The Problem With Diets: My Secrets to Staying Slim

I get asked a lot about what diets are best for weight loss. Well, that depends. Whether it's Whole 30, low-carb, high protein, high fat, or a cleanse, if you want to lose weight AND KEEP IT OFF, you need to find something that works for you. That means being able to do it consistently (ideally, at least 80% of the time for life), and being able to measure the results not only on the scale, but how it makes you feel. Here are my secrets to staying slim:

  1. Buy mostly whole or minimally-processed foods - veggies and fruits are delivered weekly from Imperfect Foods, and I keep frozen options for when I run out of fresh. Grass-fed or organic meats are frozen, and defrosted in the fridge ahead of time before I know I’m going to use them. I stock the pantry with healthy whole grains like quinoa and wild rice; legumes like lentils and beans dried or in BPA-free cans; and back-up meals such as boxed or canned soup.

  2. Save recipes that are easy to prepare & make with foods I eat frequently - I keep the recipes on Google Drive where I can easily access them on any device. I don’t always follow the recipe, but use it for inspiration.

  3. Keep junk food out of the house, and sweets out of sight - if you see it, you’ll eat it. My treat is a square of dark chocolate after dinner.

  4. Recognize when I’m hungry, eat slowly, and recognize when I’m full. Listen to your body for cues and ask yourself why you’re eating. Is it because you’re actually hungry, or is there another trigger?
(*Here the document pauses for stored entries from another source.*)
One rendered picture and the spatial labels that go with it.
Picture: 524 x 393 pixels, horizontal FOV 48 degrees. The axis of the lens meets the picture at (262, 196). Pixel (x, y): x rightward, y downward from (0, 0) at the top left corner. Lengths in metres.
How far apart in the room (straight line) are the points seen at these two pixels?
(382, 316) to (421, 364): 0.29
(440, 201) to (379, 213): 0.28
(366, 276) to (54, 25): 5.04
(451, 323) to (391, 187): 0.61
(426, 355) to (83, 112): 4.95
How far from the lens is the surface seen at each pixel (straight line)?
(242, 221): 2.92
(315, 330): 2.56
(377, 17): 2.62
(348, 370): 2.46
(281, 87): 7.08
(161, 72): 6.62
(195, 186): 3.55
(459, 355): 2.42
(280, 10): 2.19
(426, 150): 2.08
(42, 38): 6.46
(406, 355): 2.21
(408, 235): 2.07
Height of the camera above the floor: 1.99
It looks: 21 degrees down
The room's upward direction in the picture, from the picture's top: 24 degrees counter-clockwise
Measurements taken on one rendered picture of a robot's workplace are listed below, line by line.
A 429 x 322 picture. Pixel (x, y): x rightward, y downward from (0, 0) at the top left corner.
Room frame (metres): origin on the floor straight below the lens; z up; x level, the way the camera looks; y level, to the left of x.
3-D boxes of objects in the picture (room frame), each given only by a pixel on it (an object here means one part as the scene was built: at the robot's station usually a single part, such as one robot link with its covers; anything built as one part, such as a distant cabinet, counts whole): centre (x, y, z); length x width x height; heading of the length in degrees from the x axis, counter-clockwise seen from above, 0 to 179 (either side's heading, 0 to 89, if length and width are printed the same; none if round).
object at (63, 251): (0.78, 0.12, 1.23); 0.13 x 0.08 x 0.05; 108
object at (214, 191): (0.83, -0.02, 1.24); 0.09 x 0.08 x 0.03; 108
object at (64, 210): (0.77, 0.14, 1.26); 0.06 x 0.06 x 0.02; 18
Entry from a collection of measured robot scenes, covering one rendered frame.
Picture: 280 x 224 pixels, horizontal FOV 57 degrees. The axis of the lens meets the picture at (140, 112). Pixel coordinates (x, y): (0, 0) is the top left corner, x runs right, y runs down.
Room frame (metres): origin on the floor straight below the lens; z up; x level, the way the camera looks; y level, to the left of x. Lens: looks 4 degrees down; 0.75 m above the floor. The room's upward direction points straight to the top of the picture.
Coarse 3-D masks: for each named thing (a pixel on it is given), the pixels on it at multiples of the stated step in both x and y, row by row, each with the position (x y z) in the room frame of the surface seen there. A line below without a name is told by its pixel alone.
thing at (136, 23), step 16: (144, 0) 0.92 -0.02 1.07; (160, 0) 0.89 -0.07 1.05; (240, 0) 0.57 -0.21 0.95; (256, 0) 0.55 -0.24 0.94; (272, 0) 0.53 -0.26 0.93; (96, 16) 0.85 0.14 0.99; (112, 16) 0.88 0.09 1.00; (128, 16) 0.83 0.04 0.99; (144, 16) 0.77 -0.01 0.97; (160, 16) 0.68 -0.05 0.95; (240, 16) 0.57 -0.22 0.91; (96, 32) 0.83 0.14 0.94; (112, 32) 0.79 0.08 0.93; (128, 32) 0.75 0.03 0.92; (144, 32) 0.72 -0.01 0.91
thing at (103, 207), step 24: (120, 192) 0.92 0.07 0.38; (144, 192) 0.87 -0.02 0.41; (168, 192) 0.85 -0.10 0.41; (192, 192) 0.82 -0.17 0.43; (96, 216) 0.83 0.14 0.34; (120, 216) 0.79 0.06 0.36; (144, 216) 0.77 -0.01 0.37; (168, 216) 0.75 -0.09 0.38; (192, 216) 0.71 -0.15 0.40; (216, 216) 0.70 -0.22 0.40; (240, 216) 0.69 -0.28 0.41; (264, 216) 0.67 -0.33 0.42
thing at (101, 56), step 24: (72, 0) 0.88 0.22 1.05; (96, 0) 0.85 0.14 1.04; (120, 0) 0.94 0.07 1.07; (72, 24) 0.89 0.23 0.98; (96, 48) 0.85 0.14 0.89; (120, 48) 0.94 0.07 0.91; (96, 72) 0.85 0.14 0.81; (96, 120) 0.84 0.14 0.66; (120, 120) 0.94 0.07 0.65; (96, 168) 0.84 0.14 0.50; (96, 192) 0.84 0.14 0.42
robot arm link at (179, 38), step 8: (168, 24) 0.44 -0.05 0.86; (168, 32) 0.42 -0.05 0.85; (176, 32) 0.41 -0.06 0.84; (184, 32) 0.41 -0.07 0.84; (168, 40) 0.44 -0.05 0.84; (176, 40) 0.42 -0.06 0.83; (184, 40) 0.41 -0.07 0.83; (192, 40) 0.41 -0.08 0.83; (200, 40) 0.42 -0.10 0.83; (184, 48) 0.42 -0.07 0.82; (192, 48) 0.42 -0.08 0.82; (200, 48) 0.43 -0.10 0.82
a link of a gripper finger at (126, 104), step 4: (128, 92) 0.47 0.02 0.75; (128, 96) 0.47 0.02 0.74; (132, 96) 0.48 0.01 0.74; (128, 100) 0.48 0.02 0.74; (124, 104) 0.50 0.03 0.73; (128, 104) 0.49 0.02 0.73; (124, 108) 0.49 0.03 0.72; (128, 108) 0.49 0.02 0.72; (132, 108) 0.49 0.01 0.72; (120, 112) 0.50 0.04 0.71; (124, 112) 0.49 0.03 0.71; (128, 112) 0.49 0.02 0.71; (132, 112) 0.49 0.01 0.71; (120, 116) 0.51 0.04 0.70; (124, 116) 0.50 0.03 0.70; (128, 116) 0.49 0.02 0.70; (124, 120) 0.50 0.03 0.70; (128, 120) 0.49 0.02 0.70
  5. Drink a lot of calorie-free, sugar-free liquids such as citrus-infused water, herbal tea, and Arbonne Energy Fizz Sticks. Often when you think you’re hungry, you’re actually thirsty. Keep a glass or water bottle at your desk.

  6. Don’t eat foods that don’t agree with you. I found my body is sensitive to dairy (so no milk or cheese) and wheat (no bread or pasta). This will be unique to you, and you may have to do some eliminating to find out.
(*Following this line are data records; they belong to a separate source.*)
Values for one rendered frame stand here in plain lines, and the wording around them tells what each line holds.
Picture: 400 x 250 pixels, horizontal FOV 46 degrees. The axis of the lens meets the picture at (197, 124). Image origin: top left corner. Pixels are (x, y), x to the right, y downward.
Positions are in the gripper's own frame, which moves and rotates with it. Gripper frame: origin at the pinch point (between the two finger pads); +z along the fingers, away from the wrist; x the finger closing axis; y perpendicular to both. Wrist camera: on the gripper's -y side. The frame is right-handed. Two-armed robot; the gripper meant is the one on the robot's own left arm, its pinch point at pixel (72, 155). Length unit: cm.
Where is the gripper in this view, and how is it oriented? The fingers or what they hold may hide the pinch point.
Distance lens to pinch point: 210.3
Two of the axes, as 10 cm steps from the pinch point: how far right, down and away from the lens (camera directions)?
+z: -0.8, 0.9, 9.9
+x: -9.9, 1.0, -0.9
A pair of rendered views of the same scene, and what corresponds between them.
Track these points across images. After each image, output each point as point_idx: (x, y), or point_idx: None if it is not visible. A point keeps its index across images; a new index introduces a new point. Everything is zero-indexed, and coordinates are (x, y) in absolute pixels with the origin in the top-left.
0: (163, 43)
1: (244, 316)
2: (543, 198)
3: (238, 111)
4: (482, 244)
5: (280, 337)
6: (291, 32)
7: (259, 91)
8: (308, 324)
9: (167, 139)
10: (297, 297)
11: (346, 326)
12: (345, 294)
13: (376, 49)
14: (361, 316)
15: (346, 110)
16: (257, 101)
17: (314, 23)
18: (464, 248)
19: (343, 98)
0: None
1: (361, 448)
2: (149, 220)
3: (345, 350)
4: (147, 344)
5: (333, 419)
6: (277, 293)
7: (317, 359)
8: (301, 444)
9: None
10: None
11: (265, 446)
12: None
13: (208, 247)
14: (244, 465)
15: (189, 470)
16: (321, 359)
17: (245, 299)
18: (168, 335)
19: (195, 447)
  7. Stay active. I make time in my calendar to do something active every day, whether it’s just stretching or walking, working out, or going on a bike ride.

Instead of taking an all-or-nothing approach to healthy eating, think about it as a continuum. Make small changes and build on them as you develop good habits. It’s taken me seven years to get to where I am today, so keep on the good path… it never ends.